» **Problem description**
All lines before the one containing "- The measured", plus that line itself, are to be printed exactly as they appear below.

» **Data excerpt**
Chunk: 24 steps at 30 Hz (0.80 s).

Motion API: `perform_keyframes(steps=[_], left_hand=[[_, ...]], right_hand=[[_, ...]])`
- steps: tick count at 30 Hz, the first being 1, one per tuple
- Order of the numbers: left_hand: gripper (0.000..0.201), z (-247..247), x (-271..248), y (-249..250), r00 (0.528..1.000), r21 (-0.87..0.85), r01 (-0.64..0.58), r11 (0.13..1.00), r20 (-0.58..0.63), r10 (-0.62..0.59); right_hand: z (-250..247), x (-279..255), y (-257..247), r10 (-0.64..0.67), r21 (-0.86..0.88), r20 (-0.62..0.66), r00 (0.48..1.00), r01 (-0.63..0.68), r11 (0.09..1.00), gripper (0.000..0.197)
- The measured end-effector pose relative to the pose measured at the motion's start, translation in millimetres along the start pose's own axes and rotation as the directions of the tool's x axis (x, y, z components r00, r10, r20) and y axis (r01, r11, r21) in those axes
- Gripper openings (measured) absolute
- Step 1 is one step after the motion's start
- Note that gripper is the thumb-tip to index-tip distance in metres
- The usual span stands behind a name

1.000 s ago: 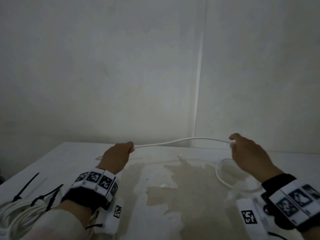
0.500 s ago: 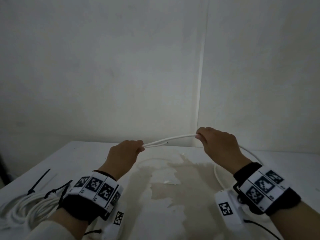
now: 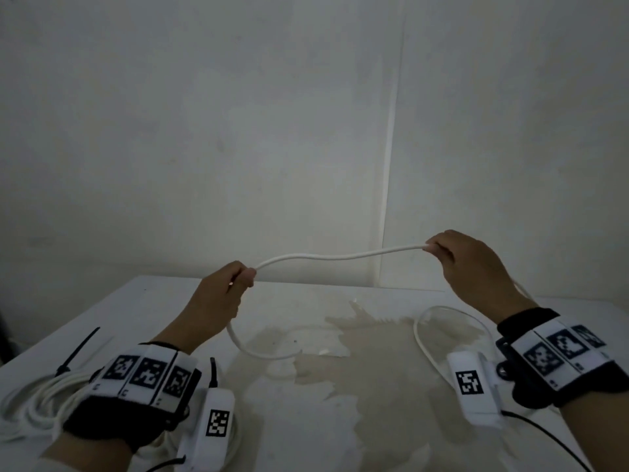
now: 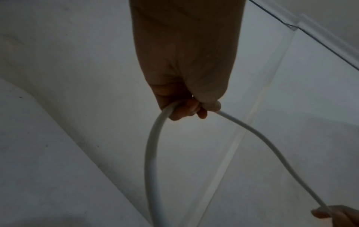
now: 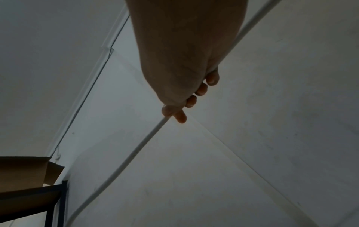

» **Solution to the problem**
Chunk: 24 steps at 30 Hz (0.80 s).

Motion API: `perform_keyframes(steps=[_], left_hand=[[_, ...]], right_hand=[[_, ...]])`
- steps: tick count at 30 Hz, the first being 1, one per tuple
- Order of the numbers: left_hand: gripper (0.000..0.201), z (-247..247), x (-271..248), y (-249..250), r00 (0.528..1.000), r21 (-0.87..0.85), r01 (-0.64..0.58), r11 (0.13..1.00), r20 (-0.58..0.63), r10 (-0.62..0.59); right_hand: z (-250..247), x (-279..255), y (-257..247), r10 (-0.64..0.67), r21 (-0.86..0.88), r20 (-0.62..0.66), r00 (0.48..1.00), r01 (-0.63..0.68), r11 (0.09..1.00), gripper (0.000..0.197)
- The measured end-effector pose relative to the pose measured at the motion's start, translation in millimetres along the start pose's own axes and rotation as the directions of the tool's x axis (x, y, z components r00, r10, r20) and y axis (r01, r11, r21) in those axes

No more output is expected here.